Despite extensive research on adversarial training strategies to improve robustness, the decisions of even the most robust deep learning models can still be quite sensitive to imperceptible perturbations, creating serious risks when deploying them for high-stakes real-world applications. While detecting such cases may be critical, evaluating a model's vulnerability at a per-instance level using adversarial attacks is computationally too intensive and unsuitable for real-time deployment scenarios. The input space margin is the exact score to detect non-robust samples and is intractable for deep neural networks. This paper introduces the concept of margin consistency -- a property that links the input space margins and the logit margins in robust models -- for efficient detection of vulnerable samples. First, we establish that margin consistency is a necessary and sufficient condition to use a model's logit margin as a score for identifying non-robust samples. Next, through comprehensive empirical analysis of various robustly trained models on CIFAR10 and CIFAR100 datasets, we show that they indicate strong margin consistency with a strong correlation between their input space margins and the logit margins. Then, we show that we can effectively use the logit margin to confidently detect brittle decisions with such models and accurately estimate robust accuracy on an arbitrarily large test set by estimating the input margins only on a small subset. Finally, we address cases where the model is not sufficiently margin-consistent by learning a pseudo-margin from the feature representation. Our findings highlight the potential of leveraging deep representations to efficiently assess adversarial vulnerability in deployment scenarios.

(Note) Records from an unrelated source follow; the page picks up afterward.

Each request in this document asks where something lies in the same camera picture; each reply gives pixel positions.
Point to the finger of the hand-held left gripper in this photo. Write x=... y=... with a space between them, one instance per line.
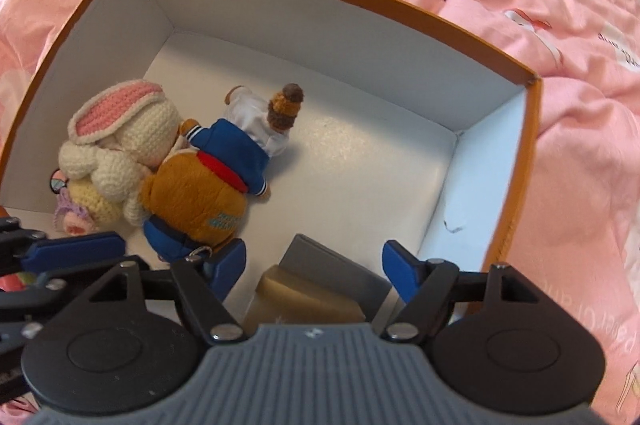
x=55 y=287
x=75 y=247

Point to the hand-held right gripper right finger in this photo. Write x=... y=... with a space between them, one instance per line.
x=400 y=267

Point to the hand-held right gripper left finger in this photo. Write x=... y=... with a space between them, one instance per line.
x=227 y=265

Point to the orange crochet fruit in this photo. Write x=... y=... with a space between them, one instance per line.
x=15 y=280

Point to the yellow purple crochet doll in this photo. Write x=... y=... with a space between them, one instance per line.
x=92 y=202

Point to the brown plush dog sailor outfit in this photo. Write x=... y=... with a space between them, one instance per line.
x=200 y=190

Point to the gold box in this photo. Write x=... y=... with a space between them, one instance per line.
x=300 y=300

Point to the white crochet bunny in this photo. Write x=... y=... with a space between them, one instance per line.
x=135 y=135

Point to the orange cardboard box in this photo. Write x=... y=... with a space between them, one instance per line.
x=325 y=55

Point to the pink printed blanket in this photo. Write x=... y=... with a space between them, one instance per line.
x=550 y=5

翻译：尽管对抗性训练策略的研究已广泛开展以提升鲁棒性，但即便是最鲁棒的深度学习模型，其决策仍可能对不可察觉的扰动极为敏感，这为高风险现实应用部署带来了严重隐患。虽然检测此类情况至关重要，但使用对抗性攻击在实例层面评估模型脆弱性计算成本过高，且不适用于实时部署场景。输入空间边界是检测非鲁棒样本的确切指标，但对深度神经网络而言难以精确计算。本文引入边界一致性的概念——该性质将鲁棒模型中的输入空间边界与逻辑边界相关联——以实现对脆弱样本的高效检测。首先，我们证明边界一致性是使用模型逻辑边界作为非鲁棒样本识别指标的必要充分条件。其次，通过对CIFAR10和CIFAR100数据集上多种鲁棒训练模型的全面实证分析，我们发现这些模型展现出显著的边界一致性，其输入空间边界与逻辑边界之间存在强相关性。接着，我们证明可以有效地利用逻辑边界，在此类模型中可靠地检测脆弱决策，并通过仅在小规模子集上估计输入边界，准确预测任意大规模测试集上的鲁棒准确率。最后，我们针对模型边界一致性不足的情况，提出从特征表示中学习伪边界的方法。本研究揭示了利用深度表示高效评估部署场景中对抗性脆弱性的潜力。